Atiku kicks against Southern Presidency, warns opposition against self-defeatist politics

Atiku Abubakar Challenges Southern Zoning for 2027 Presidential Race
By Omeiza Ajayi
ABUJA—Former Vice President Atiku Abubakar’s camp issued a statement on Monday, cautioning political opponents that pushing for the zoning of the 2027 presidential ticket to the South may lead to “self-defeat.”
In remarks delivered by his media aide, Olusola Sanni, the Atiku camp deemed the proposal for a southern opposition candidate “intellectually dishonest,” citing a lack of historical precedent for an opposition figure from the same geopolitical region as the sitting president to successfully challenge that president.
“The first question to consider is: how can a Southern opposition candidate realistically unseat a sitting Southern president?” the statement read. It emphasized that no incumbent president in Nigeria has been defeated by an opposition candidate from the same region.
While acknowledging that the ruling All Progressives Congress (APC) might maintain its southern presidential configuration under incumbent President Bola Tinubu, the Atiku camp argued that opposition figures should not pursue similar strategies without a realistic assessment of the political landscape.
“Defeating an incumbent requires a grounded strategy, not idealism; it demands an honest evaluation, not selective memories,” the statement warned, urging the opposition to decide whether its aim is to make a political statement or to win elections.
Responding to arguments for equity in southern zoning, the Atiku camp was dismissive, pointing out that by 2027, the South would have held the presidency for approximately 18 years during the Fourth Republic, compared to about 10 years for the North. They contended that granting another four years to the South would exacerbate the existing imbalance rather than rectify it.
“It’s difficult to understand the fairness in an argument that seeks to deepen an existing imbalance under the guise of equity,” the statement asserted.
The camp also criticized what it described as selective memory among political actors who, after the death of President Umaru Musa Yar’Adua in 2011, supported Southern candidate Goodluck Jonathan despite Northern expectations under an informal rotational arrangement. They accused these actors of now presenting zoning as a non-negotiable principle.
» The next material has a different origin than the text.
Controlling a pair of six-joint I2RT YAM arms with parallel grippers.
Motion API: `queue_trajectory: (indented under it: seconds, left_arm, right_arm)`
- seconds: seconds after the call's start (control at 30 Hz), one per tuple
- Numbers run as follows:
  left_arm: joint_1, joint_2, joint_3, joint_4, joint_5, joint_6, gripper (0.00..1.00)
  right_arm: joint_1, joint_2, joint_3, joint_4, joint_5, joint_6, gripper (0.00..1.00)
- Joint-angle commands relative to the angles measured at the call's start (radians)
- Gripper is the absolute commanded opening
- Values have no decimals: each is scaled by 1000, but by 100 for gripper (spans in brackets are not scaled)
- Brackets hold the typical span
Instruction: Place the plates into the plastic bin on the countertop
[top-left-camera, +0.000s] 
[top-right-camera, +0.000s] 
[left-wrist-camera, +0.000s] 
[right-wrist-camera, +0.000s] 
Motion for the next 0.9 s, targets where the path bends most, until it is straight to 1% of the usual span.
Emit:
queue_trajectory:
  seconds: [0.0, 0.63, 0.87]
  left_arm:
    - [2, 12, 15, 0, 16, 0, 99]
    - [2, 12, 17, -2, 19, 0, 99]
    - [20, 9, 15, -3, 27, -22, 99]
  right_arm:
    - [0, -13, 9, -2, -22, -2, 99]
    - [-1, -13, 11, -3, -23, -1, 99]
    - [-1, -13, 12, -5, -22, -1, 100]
“It is intellectually dishonest for those who backed a Southern presidency in 2011 to now claim to be champions of rotational justice,” the statement noted, asserting that principles should not only become sacred when they align with personal ambitions.
While the Atiku camp recognized the Southeast’s aspiration to produce a president as valid, it differentiated between that aspiration and what it termed “transactional political bargaining” or “symbolic tokenism” intended to serve individual ambitions.
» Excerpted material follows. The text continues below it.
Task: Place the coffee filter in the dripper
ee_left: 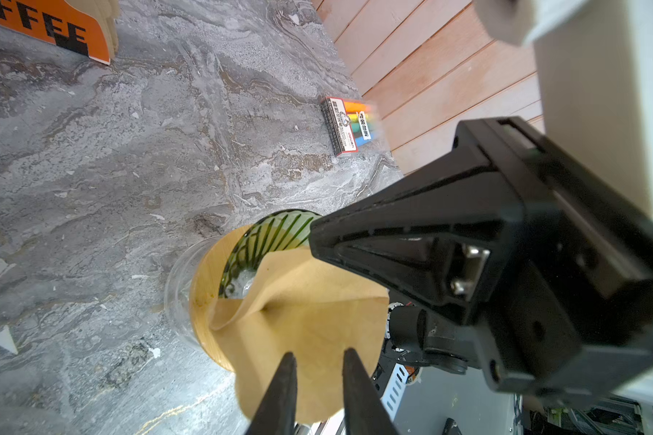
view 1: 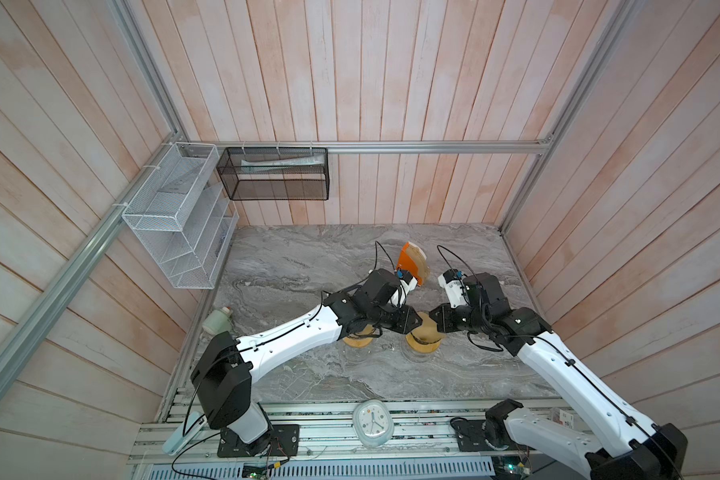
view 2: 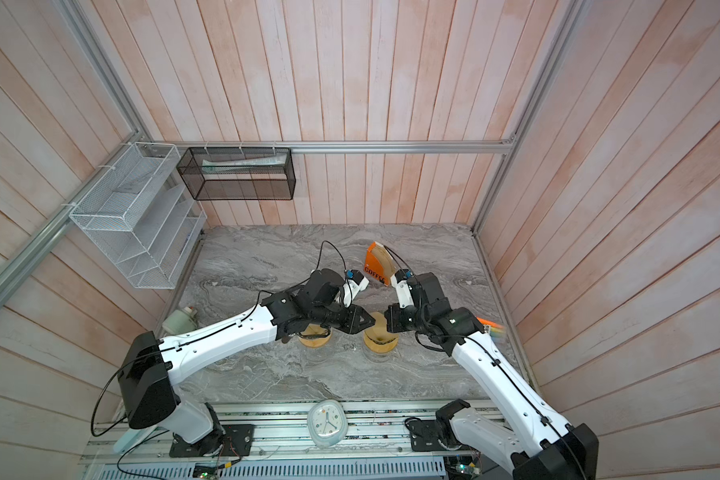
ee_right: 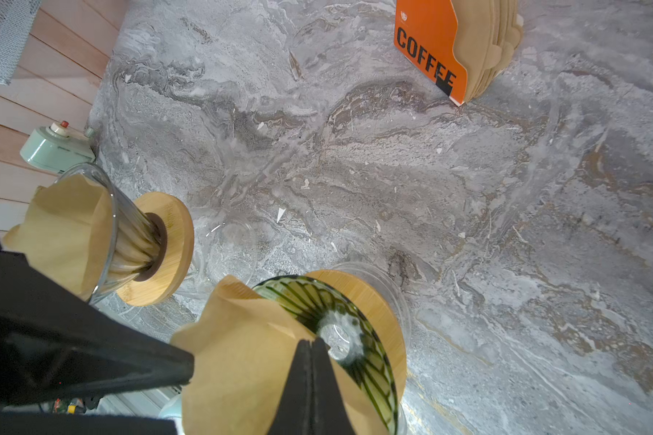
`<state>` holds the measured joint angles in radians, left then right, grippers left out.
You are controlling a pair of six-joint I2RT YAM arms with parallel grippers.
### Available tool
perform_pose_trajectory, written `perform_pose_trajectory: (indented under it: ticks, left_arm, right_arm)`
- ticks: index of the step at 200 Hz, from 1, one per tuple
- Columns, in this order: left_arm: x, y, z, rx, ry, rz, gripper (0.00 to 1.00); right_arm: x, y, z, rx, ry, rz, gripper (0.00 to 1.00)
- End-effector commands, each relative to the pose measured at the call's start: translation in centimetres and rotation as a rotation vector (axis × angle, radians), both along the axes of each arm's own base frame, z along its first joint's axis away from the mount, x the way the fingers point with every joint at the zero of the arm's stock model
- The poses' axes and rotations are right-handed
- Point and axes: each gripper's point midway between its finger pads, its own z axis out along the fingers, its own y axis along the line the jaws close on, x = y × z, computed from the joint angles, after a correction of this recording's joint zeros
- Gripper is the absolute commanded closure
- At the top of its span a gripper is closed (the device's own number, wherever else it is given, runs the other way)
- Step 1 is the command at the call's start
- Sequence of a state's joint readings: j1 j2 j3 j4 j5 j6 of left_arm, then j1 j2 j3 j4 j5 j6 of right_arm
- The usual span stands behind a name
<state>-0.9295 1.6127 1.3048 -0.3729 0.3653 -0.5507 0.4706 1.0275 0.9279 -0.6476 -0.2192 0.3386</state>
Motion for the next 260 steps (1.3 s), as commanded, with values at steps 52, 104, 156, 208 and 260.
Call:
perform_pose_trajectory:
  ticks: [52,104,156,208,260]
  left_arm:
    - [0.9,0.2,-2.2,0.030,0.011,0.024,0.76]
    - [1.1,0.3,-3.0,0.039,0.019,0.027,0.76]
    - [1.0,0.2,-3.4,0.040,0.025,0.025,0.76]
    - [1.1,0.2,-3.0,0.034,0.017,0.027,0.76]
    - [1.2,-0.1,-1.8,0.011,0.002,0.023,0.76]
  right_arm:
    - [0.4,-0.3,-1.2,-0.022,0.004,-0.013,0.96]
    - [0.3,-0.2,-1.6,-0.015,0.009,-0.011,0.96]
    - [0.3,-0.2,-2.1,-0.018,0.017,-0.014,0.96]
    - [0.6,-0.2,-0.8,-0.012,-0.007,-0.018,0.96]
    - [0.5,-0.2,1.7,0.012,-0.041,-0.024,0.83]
“The Southeast deserves a credible and sustainable path to national leadership, not mere symbolic gestures,” the statement emphasized.
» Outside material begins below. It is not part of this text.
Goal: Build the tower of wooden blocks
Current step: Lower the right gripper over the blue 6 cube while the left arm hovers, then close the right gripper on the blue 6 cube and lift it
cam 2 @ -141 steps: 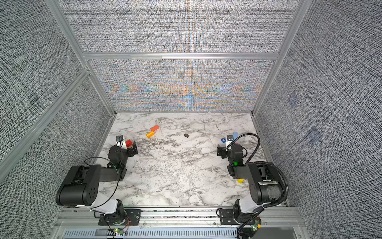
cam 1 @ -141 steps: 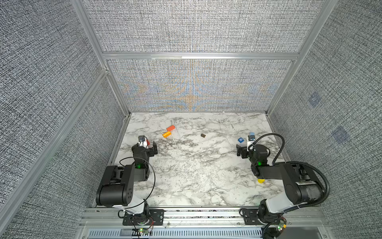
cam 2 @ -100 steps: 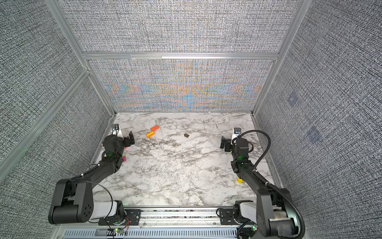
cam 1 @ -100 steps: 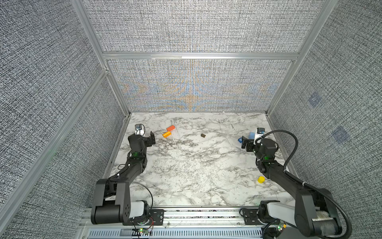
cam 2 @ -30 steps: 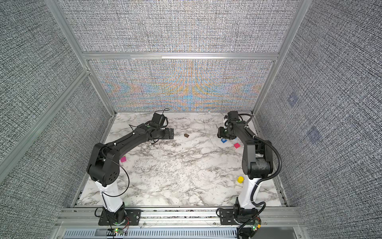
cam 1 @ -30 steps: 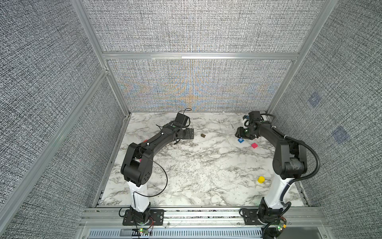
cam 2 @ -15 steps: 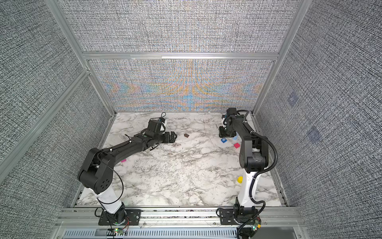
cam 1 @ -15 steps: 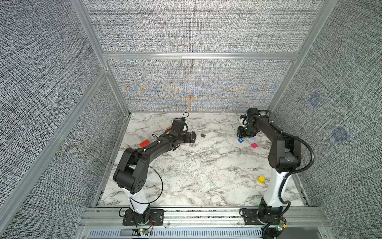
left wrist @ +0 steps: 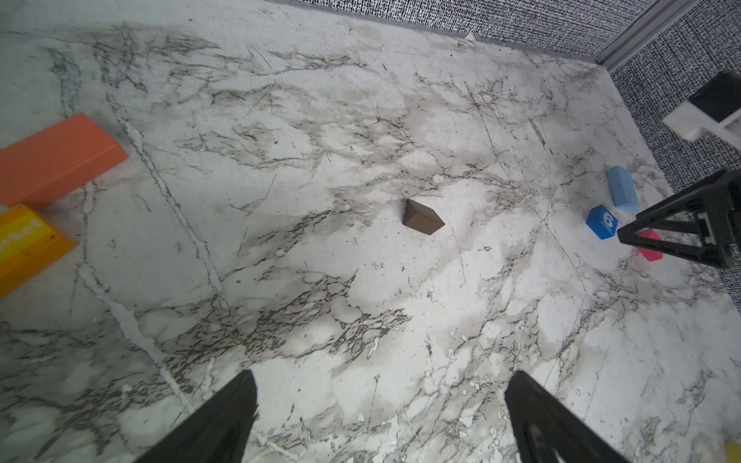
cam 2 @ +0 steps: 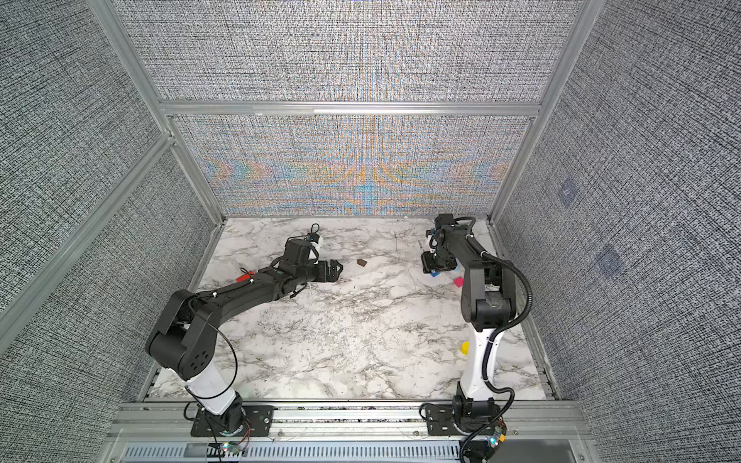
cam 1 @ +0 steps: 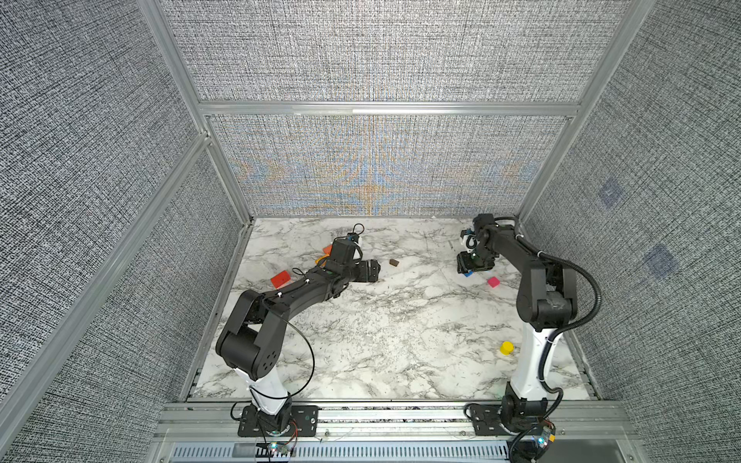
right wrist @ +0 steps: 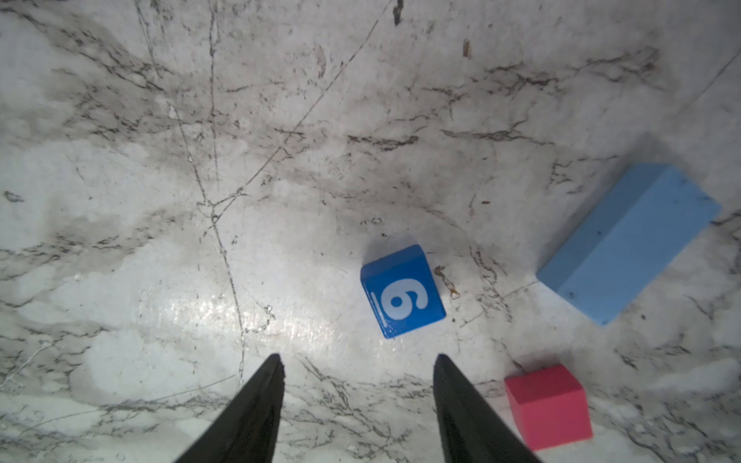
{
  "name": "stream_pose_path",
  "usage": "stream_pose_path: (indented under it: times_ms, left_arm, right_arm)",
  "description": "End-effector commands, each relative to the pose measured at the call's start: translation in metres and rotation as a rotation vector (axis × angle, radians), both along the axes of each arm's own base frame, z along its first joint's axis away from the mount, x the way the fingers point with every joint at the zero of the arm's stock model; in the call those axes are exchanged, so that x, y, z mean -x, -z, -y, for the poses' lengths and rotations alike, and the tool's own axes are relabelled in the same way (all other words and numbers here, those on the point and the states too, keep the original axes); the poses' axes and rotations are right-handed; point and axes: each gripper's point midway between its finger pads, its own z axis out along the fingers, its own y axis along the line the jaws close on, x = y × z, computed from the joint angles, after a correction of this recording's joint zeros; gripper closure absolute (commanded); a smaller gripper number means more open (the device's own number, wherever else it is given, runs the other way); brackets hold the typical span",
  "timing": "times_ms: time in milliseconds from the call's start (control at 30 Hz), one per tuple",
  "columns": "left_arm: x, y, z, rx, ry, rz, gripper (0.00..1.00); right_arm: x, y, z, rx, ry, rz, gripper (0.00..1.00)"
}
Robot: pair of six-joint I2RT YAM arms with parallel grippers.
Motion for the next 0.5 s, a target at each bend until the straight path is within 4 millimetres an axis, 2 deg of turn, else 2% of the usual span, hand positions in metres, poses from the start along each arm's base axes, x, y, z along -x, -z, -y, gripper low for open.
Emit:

The camp urged the opposition to focus on forming a viable national coalition capable of defeating Tinubu in upcoming elections, cautioning that debates driven by sentiment regarding zoning could unintentionally bolster the incumbent’s chances for re-election.
Atiku Abubakar, a prominent northern Muslim politician from Adamawa State, has run for the presidency multiple times and remains a significant figure in the opposition landscape as the 2027 electoral cycle approaches.